O levantamento também mostra que Flávio é o pré-candidato mais rejeitado pelo eleitorado feminino: 50% das mulheres dizem que não votariam nele de jeito nenhum no primeiro turno, enquanto 44% falam o mesmo sobre Lula. A rejeição geral do filho de Bolsonaro é de 48%, frente a 46% do petista.

Desde a pesquisa Datafolha de maio, os números variaram dentro da margem de erro. Em junho, a distância entre Lula e Flávio entre as mulheres era de 15 pontos percentuais; agora, caiu para 10 pontos, ainda dentro da margem. Os dados colocam em perspectiva o efeito de reveses como a briga pública com a madrasta Michelle Bolsonaro e a afirmação do aliado Paulo Figueiredo de que mulheres “votam muito mal”.

O mais imbecil não é o Paulo Figueiredo que é estupido e raso o bastante para afirmar que mulher solteira não sabe votar enquanto as casadas votam melhor por seguir os maridos. O mais imbecil é a mulher de direita que da moral para um bozoloide desses. pic.twitter.com/oB3hCXWnJY

— GugaNoblat (@GugaNoblat) June 29, 2026

À Folha, um integrante da pré-campanha de Flávio afirmou que a pauta das mulheres, especialmente as dificuldades econômicas e o empreendedorismo, é um dos três pilares da candidatura, ao lado da responsabilidade fiscal e do endurecimento no enfrentamento à criminalidade.

Para tentar contornar a dificuldade, o senador prioriza a escolha de uma vice mulher, sendo que a preferida é Daniella Marques, ex-presidente da Caixa, mas a resistência do Republicanos é um empecilho.

A campanha também produz conteúdos direcionados ao eleitorado feminino e lançou o plano “Brasil por Elas”, com promessas como internet e celular de graça e vouchers para creches. A esposa de Flávio, a dentista Fernanda, também deve ganhar protagonismo.

A cientista política Lilian Sendretti, do Cebrap, afirma que Flávio pode ampliar seu diálogo com as mulheres, mas que isso depende da credibilidade da estratégia.

“Se as eleitoras perceberem que se trata apenas de uma ação de marketing, sem mudanças concretas na agenda, o impacto pode ser limitado.” Lula também tem reforçado mensagens para o eleitorado feminino, prometendo endurecer a pena para o feminicídio e lançando o Pacto Nacional Brasil contra o Feminicídio.

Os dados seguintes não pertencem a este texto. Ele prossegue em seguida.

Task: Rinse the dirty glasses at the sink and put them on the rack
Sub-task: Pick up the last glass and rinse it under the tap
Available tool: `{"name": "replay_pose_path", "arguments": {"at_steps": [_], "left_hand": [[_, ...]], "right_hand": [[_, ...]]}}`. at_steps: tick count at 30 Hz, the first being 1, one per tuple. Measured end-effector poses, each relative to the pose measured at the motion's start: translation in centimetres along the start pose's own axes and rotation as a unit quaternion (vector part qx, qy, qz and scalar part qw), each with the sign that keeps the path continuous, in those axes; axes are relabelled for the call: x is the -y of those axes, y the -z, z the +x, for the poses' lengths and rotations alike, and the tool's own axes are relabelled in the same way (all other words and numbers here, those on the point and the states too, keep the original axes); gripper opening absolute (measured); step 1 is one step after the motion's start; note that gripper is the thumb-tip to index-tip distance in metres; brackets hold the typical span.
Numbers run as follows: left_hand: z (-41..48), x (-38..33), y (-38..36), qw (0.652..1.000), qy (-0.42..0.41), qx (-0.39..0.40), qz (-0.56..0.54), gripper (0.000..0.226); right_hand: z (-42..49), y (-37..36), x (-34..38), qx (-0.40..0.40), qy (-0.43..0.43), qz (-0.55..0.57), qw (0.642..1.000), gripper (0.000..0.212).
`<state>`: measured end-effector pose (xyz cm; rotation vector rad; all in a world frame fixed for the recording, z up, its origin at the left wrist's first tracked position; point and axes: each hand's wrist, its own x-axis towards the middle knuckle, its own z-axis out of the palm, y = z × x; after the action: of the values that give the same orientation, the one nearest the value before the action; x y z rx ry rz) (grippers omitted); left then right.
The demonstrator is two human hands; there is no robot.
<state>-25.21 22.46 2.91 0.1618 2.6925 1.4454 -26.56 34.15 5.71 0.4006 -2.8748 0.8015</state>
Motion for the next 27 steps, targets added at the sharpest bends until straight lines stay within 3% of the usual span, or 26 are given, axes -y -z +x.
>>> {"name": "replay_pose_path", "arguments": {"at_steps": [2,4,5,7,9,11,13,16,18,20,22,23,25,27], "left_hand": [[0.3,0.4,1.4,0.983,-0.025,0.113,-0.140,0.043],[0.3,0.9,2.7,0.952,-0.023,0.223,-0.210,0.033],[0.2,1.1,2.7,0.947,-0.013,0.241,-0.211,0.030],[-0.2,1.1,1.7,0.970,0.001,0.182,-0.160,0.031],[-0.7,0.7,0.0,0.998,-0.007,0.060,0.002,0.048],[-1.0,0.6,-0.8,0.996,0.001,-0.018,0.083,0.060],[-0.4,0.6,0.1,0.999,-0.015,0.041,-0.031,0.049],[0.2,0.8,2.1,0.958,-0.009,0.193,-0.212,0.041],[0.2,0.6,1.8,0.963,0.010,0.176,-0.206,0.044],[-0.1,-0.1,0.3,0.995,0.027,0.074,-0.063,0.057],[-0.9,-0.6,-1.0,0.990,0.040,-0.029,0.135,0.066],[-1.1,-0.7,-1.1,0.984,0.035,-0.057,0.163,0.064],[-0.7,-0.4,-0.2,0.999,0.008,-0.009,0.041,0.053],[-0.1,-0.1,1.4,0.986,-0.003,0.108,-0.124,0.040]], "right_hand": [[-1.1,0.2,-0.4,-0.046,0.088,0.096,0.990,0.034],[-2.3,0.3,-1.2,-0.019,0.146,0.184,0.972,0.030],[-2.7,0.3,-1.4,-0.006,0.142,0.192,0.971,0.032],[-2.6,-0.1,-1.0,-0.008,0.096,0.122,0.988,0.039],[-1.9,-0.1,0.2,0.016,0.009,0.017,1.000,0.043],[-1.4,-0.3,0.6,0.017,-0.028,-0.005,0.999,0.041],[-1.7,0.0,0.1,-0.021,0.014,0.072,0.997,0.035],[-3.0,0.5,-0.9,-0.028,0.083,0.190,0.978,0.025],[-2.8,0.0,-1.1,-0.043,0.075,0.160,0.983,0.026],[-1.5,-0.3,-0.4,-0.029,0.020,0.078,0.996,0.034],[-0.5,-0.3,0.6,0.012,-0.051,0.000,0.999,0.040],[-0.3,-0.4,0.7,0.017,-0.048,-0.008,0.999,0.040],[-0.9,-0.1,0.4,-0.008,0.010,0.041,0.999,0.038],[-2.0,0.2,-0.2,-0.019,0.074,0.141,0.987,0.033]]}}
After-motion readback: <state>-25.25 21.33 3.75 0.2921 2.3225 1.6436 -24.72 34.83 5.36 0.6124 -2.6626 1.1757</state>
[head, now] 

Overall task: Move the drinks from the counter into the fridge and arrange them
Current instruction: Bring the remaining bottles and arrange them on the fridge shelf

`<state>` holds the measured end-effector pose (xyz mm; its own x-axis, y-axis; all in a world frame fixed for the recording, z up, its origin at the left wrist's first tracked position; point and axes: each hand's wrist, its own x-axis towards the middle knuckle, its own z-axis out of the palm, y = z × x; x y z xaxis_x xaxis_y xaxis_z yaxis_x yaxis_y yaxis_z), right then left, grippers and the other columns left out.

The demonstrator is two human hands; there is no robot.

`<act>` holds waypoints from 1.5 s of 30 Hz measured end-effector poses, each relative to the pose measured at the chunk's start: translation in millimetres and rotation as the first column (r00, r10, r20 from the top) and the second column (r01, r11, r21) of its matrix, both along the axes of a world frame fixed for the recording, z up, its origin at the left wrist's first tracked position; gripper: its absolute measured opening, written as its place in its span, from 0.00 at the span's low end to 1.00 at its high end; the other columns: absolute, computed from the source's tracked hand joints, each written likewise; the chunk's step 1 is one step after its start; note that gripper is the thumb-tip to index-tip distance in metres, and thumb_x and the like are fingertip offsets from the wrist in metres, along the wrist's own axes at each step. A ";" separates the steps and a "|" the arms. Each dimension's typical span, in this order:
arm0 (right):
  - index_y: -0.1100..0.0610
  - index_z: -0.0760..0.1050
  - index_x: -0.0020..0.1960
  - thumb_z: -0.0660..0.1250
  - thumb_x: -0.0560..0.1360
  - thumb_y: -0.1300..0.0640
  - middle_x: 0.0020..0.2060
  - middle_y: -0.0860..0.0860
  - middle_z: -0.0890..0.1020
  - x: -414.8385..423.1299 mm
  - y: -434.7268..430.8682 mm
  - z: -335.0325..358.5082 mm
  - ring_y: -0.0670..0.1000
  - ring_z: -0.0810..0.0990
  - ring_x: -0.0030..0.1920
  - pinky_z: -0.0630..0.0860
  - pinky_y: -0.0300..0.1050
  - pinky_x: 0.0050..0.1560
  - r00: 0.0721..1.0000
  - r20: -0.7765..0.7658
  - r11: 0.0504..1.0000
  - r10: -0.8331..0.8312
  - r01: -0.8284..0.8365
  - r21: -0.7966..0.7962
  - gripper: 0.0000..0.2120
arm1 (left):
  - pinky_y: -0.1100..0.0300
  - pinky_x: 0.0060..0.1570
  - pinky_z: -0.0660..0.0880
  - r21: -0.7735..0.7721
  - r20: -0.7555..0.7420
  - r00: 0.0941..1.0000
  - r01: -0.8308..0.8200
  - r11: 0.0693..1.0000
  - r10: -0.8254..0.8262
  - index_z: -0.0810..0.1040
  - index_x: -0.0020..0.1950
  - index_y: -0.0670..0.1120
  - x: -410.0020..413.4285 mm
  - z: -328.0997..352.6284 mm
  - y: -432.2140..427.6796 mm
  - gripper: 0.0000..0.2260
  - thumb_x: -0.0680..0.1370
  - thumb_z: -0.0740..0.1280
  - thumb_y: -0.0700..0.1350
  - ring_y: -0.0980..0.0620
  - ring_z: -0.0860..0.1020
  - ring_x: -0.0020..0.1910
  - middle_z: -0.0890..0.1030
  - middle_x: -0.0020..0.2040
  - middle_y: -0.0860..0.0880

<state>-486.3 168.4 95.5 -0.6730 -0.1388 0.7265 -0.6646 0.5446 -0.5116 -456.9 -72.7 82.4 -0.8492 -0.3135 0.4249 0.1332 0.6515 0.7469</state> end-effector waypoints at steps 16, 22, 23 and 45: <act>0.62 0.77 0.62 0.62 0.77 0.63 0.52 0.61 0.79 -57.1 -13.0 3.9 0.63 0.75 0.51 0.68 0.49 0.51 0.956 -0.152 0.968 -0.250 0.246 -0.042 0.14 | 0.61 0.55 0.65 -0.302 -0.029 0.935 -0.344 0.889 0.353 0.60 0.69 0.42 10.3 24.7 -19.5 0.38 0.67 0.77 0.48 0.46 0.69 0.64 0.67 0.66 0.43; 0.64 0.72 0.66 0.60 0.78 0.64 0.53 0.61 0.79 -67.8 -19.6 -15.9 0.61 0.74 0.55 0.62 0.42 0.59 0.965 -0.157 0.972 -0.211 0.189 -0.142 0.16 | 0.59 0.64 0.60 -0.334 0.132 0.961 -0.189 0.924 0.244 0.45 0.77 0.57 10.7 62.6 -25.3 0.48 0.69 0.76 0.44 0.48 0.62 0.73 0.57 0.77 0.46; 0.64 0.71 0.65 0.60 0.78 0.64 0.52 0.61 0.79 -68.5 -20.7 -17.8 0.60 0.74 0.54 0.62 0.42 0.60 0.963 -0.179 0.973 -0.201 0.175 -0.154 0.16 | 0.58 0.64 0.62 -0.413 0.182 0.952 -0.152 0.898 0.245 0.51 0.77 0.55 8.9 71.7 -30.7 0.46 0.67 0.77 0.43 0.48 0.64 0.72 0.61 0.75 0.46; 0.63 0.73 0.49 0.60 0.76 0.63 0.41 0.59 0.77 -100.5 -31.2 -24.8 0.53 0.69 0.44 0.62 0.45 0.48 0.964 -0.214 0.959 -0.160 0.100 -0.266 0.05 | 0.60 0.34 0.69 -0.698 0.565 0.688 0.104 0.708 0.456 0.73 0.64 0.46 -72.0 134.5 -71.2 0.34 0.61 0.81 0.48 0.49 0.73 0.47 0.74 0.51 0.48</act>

O padrão histórico de menor apoio das mulheres a candidaturas da direita radical é um fenômeno global. A ascensão de líderes mulheres na ultradireita, como Marine Le Pen na França, deu sinais de reversão parcial. No Brasil, Michelle Bolsonaro foi a aposta do PL em 2022 para melhorar os índices do marido entre as mulheres.

No fim, Michelle e Flávio fizeram as pazes publicamente, mas o vídeo enviado por ela para a convenção do PL pediu que Deus abençoasse a candidatura sem fazer qualquer elogio a ele, levantando dúvidas sobre seu engajamento.